What grep does is search for a specific string in one or many files. Case sensitive/insensitive or regular expressions work as well.

Lets start, as always, by cleaning our directory.

$ rm -r *

Then lets create a file with some text in it that we can grep around with. I have supplied some great text below.

$ nano textfile 

Cats sleep anywhere, any table, any chair.
Top of piano, window-ledge, in the middle, on the edge.
Open draw, empty shoe, anybody's lap will do.
Fitted in a cardboard box, in the cupboard with your frocks.
Anywhere! They don't care! Cats sleep anywhere.

Now lets see how the grep command works. The syntax is:

grep "string" filename/filepattern

Some examples for you to try and think about:

$ grep "Cat" textfile

$ grep "cat" textfile

As you can see the last one did not return any results.

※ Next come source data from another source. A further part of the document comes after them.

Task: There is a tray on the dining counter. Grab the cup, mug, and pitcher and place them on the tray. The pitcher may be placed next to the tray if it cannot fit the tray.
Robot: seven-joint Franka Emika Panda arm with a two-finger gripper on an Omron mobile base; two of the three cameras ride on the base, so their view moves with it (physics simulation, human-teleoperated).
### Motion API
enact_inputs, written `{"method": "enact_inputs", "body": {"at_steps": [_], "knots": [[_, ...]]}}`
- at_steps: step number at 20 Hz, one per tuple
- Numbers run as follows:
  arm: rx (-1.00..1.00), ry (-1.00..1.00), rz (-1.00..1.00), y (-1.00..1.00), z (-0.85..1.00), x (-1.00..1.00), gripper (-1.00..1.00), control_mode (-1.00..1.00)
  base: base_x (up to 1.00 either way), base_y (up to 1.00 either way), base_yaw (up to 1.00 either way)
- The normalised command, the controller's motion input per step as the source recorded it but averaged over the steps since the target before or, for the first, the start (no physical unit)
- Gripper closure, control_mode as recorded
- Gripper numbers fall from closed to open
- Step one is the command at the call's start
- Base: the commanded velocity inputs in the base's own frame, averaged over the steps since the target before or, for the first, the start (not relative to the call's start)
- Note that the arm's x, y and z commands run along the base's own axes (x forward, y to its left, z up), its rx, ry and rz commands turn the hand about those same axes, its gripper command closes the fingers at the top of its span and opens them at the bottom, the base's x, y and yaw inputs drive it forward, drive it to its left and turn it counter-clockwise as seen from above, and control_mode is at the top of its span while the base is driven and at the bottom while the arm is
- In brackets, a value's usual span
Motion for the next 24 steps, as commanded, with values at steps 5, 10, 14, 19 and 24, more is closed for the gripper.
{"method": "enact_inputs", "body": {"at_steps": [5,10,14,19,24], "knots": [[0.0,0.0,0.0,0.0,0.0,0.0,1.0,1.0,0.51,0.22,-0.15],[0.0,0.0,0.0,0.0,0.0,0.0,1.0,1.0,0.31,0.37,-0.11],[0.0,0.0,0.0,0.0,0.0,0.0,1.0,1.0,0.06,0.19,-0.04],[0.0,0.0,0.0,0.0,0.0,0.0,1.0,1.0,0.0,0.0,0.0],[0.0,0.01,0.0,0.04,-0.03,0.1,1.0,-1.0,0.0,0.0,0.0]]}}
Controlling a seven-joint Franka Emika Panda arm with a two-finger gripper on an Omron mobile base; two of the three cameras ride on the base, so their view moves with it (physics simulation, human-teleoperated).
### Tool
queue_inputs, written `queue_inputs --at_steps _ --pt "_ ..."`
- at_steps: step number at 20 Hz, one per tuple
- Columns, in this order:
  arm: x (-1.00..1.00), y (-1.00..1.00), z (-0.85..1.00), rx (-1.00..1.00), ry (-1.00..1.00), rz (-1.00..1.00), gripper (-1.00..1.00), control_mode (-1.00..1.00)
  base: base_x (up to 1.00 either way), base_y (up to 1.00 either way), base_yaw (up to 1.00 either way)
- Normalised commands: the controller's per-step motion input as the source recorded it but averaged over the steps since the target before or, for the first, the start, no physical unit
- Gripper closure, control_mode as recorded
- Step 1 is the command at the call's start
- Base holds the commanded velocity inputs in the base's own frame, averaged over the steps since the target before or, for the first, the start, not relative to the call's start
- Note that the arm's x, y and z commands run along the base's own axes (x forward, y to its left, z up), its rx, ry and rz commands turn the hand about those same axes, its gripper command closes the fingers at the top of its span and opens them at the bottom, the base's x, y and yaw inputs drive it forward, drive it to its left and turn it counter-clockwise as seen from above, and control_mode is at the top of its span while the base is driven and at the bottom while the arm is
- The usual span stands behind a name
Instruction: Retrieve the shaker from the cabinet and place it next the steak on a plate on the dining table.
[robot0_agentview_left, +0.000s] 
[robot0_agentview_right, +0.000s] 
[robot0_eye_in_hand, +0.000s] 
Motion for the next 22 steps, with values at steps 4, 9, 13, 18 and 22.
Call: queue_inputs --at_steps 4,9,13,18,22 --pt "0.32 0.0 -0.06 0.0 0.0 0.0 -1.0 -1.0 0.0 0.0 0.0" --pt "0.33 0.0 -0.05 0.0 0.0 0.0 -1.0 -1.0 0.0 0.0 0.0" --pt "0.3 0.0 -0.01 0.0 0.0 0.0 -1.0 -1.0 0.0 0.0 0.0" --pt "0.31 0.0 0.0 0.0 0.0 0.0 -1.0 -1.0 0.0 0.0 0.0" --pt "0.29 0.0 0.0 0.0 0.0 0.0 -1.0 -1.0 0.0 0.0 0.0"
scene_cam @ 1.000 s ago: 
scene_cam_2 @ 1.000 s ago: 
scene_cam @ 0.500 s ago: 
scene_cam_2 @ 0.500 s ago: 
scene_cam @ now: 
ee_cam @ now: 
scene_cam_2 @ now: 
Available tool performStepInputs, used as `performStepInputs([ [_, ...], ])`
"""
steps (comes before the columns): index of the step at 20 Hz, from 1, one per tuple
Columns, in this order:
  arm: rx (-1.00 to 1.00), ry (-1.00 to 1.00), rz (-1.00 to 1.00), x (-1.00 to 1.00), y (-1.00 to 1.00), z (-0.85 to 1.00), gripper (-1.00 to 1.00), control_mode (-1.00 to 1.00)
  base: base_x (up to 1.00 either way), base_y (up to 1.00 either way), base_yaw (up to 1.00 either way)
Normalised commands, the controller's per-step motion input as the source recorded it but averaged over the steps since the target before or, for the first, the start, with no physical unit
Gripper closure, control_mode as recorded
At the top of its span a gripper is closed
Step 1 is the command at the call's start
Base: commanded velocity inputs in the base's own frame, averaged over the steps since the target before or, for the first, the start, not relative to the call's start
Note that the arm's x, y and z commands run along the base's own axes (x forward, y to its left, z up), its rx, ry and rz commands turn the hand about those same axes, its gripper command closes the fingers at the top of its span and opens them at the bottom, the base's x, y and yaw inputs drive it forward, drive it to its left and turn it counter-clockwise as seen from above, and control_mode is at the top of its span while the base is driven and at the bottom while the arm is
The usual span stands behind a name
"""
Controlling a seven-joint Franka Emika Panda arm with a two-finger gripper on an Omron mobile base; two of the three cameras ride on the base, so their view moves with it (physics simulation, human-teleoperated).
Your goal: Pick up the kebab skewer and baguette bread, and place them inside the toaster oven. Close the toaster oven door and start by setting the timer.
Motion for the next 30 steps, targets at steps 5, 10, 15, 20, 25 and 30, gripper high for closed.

Add a -i for case insensitive search.

$ grep -i "cat" textfile

Now lets copy the file and check both of them together by matching a pattern for the filenames.

$ cp textfile textcopy
$ grep "Cat" text*

The * will ensure that any file starting with “text” and then anything following will be searched. This example would perhaps be more real if we had several text files with different texts and we were looking for a specific string from any of them.

Assignment

Copy the file sample_1.sam to your folder using the command below

$ cp /sw/courses/ngsintro/linux_additional-files/sample_1.sam .

Use grep to search in the file for a specific string of nucleotides, for example:

$ grep "TACCACCGAAATCTGTGCAGAGGAGAACGCAGCTCCGCCCTCGCGGTGCTCTCCGGGTCTGTGCTGAGGAG" sample_1.sam

Try with shorter sequences. When do you start getting lots of hits?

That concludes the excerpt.